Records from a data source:
---

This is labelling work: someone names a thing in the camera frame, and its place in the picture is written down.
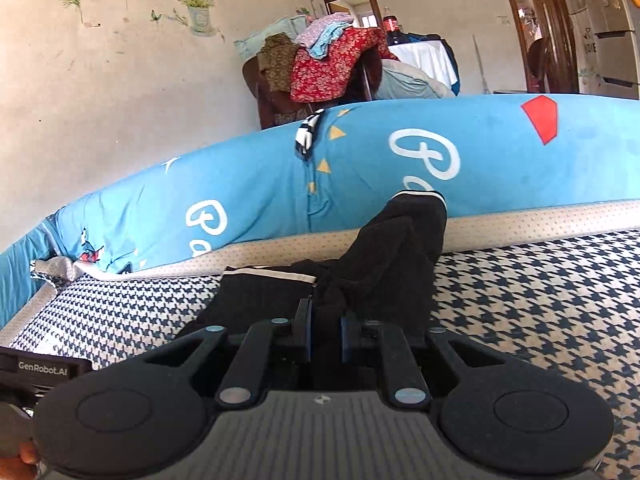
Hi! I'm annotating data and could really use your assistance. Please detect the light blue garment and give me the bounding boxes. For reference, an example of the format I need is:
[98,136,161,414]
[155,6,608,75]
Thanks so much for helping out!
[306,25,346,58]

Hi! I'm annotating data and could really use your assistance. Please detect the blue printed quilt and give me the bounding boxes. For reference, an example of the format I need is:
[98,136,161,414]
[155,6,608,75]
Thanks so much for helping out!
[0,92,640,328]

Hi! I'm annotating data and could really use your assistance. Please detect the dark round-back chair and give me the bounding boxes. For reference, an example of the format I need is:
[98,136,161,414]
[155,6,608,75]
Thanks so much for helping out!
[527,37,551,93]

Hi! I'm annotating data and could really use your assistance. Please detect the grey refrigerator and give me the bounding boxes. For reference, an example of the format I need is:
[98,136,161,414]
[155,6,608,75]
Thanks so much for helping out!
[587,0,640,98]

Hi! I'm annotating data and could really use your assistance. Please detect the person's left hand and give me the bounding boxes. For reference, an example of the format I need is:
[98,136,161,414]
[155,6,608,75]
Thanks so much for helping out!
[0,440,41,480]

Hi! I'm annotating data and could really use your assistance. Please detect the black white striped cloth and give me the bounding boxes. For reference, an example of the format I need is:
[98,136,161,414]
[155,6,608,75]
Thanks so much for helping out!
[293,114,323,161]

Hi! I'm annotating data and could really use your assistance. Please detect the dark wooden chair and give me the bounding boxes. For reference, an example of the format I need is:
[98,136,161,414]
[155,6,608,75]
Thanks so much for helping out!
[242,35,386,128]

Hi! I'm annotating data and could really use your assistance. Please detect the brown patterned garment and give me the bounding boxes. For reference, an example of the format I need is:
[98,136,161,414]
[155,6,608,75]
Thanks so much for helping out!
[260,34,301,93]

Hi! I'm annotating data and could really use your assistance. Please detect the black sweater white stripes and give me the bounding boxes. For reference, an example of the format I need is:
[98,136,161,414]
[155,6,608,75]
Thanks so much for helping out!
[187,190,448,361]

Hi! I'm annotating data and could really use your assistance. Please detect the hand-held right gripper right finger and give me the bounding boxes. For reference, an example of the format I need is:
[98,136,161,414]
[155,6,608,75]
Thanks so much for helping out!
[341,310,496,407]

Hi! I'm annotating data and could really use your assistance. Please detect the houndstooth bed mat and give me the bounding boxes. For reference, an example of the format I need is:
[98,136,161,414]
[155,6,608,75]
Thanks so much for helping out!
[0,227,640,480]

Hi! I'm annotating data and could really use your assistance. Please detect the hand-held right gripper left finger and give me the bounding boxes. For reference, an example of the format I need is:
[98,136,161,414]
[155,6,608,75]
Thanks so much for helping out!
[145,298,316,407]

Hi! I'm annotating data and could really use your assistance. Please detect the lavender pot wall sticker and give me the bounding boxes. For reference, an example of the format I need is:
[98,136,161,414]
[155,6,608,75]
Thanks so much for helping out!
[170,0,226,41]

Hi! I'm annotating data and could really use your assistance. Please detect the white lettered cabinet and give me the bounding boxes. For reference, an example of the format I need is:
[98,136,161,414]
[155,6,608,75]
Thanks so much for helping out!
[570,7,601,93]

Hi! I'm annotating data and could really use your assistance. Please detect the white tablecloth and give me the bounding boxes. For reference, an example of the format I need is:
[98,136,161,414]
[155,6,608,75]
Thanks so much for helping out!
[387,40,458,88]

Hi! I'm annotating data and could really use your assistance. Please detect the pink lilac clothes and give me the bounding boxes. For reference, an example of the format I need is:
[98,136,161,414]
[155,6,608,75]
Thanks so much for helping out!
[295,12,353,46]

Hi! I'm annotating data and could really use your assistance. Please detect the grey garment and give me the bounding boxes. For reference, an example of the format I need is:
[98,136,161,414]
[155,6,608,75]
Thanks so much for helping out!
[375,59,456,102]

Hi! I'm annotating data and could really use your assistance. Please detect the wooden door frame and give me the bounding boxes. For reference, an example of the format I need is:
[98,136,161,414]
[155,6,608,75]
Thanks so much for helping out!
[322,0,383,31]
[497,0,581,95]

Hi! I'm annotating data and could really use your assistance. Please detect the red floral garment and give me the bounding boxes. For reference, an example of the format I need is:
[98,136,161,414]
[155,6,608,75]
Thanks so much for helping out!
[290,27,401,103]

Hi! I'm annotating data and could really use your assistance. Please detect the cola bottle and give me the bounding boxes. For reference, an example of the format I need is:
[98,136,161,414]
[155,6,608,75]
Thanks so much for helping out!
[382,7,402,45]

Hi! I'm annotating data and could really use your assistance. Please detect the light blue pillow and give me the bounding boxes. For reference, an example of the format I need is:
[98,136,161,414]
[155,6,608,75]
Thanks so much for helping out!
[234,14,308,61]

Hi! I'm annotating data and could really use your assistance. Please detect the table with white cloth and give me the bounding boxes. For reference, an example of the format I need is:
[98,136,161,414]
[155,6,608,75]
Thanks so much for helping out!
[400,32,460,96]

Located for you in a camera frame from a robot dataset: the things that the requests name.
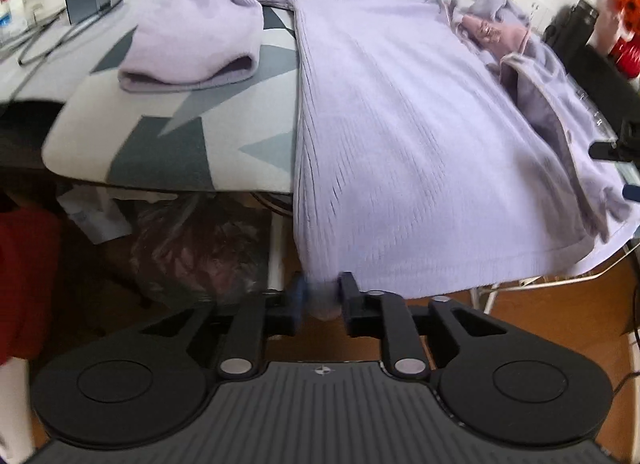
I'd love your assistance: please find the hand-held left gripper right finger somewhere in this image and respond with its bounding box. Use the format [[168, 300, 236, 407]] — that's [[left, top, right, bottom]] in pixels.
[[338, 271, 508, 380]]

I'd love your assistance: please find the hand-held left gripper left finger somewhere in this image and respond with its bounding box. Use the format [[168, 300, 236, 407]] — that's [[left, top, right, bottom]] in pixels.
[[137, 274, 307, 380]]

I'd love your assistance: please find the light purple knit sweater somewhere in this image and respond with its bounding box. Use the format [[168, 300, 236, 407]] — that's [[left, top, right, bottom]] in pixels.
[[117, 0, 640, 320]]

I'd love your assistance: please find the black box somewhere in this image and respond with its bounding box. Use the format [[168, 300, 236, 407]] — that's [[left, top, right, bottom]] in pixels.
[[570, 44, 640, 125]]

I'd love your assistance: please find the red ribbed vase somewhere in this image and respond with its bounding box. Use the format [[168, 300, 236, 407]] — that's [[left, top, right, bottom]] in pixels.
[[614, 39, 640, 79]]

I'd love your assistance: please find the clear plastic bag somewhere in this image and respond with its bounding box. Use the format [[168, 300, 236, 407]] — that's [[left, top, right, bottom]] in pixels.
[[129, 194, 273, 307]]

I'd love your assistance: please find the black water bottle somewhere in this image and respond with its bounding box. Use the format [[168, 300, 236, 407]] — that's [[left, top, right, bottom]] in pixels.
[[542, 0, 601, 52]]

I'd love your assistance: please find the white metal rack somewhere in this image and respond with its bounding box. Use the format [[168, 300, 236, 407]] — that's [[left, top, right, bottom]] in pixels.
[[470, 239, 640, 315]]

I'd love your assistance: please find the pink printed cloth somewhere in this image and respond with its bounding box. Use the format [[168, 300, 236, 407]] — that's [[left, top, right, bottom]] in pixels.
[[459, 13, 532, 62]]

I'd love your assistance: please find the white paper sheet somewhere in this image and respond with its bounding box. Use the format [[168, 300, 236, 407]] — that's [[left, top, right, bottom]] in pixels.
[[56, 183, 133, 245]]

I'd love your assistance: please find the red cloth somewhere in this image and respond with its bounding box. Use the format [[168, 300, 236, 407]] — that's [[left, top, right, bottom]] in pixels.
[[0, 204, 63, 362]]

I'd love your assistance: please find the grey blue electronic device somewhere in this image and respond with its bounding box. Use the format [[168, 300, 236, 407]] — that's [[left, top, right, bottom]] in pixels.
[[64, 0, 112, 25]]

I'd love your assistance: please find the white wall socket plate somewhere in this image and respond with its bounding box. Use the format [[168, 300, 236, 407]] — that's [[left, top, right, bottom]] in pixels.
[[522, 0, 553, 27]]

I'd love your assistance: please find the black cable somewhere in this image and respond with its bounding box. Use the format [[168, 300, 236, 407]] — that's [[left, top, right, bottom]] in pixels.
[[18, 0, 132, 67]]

---

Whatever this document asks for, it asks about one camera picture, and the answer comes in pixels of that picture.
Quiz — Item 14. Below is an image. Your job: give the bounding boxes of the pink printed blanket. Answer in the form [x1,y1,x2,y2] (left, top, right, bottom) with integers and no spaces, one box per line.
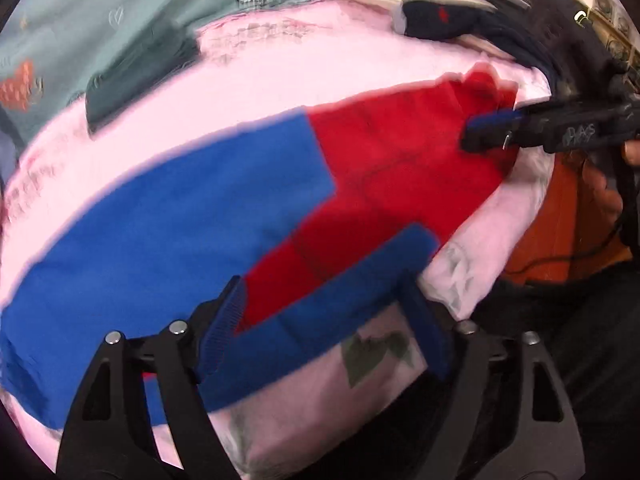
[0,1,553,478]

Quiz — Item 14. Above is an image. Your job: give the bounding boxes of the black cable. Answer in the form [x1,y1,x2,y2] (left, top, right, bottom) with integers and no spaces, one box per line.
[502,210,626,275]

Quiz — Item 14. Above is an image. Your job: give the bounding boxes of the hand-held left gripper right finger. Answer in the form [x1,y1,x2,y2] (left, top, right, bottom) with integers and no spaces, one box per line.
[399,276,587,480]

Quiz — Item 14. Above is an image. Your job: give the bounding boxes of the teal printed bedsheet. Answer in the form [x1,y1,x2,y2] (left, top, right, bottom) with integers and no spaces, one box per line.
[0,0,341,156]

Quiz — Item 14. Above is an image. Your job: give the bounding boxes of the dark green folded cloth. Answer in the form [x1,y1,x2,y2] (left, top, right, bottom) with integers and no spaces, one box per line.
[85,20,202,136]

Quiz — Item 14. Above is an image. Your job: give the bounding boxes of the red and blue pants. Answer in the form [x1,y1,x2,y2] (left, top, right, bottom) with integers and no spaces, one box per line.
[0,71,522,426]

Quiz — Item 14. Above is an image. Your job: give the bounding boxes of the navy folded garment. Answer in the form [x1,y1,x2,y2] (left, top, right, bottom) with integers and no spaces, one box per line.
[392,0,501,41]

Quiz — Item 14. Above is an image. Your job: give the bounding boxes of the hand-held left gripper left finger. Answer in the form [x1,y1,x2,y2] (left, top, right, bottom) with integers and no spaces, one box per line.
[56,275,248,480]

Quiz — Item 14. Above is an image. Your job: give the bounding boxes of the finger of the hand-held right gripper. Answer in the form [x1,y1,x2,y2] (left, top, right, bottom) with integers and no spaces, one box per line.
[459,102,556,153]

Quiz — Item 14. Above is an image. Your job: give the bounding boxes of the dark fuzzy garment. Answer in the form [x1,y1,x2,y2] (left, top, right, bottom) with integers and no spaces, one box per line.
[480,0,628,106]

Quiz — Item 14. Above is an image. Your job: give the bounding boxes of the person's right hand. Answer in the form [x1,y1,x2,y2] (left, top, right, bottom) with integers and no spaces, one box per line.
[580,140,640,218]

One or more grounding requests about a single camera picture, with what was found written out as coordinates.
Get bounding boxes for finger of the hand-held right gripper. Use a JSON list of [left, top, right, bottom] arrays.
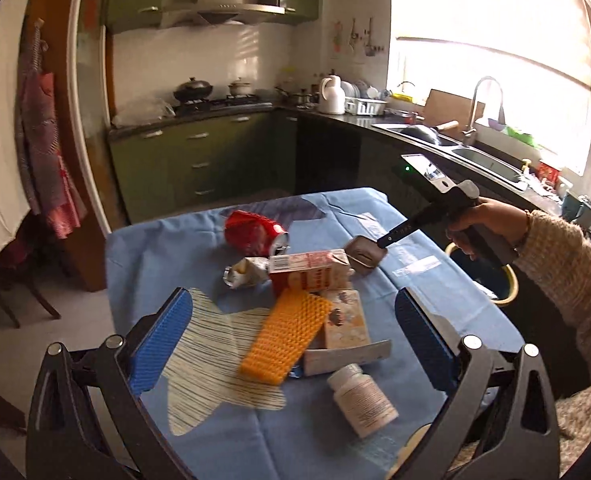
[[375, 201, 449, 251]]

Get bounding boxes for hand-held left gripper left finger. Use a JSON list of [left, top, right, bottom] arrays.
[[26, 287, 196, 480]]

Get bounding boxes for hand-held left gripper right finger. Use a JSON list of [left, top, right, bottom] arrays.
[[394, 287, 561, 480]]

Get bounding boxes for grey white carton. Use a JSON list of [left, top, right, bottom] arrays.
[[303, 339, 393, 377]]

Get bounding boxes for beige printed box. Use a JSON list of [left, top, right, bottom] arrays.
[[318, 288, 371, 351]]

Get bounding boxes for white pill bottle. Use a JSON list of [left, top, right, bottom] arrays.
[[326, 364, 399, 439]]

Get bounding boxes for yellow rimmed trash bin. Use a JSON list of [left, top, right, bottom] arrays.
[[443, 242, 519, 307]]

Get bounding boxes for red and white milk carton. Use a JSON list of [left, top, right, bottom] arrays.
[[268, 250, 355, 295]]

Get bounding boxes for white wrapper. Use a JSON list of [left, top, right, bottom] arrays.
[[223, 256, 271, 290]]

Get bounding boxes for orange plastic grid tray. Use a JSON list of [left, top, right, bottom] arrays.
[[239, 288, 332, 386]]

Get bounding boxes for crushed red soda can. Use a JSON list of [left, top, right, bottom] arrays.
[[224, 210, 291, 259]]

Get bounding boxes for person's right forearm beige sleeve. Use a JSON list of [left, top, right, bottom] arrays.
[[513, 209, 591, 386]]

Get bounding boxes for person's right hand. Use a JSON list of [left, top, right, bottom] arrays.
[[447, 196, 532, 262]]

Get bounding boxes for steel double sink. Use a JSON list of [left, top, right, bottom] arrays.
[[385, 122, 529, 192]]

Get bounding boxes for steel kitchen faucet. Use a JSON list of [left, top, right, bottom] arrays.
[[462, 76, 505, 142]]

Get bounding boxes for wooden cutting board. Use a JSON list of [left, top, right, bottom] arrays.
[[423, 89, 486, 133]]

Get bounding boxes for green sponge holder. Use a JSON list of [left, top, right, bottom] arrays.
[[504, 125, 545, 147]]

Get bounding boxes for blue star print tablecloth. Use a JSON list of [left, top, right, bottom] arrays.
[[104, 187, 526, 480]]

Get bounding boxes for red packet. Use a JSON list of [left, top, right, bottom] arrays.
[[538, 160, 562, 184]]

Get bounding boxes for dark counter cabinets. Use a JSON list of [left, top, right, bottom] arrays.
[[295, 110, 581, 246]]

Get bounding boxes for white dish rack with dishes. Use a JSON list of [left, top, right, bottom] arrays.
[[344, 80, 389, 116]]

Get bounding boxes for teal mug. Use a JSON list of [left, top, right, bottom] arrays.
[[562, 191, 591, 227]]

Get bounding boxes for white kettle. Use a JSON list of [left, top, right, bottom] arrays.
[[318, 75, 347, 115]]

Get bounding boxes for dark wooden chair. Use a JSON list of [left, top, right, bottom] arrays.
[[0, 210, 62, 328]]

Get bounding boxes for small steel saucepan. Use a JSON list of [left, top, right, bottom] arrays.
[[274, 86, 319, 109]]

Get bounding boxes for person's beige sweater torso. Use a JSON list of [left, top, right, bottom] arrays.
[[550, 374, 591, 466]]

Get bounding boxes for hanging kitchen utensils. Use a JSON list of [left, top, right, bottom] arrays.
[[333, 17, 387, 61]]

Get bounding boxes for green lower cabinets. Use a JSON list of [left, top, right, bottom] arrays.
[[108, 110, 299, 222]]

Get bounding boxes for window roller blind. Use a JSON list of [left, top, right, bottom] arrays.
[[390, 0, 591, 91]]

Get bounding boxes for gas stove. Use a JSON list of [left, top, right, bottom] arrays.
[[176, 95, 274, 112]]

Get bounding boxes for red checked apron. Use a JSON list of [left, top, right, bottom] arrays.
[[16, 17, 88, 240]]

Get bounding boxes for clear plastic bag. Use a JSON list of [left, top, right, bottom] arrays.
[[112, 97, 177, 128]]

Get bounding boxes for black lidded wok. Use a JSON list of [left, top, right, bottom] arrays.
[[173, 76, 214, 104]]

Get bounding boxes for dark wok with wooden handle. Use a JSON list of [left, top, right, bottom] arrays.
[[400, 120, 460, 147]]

---

* **WORK TASK**
In the entries above, find every line holding the word "picture" and copy it out.

* **FINAL ANSWER**
This is labelling work: someone names a thing in the camera frame, and its place in the picture is written down.
Whatever this document asks for, it asks about one camera picture, and the answer comes in pixels of that picture.
One or more grounding requests about a single camera picture, with what was found written out as coordinates.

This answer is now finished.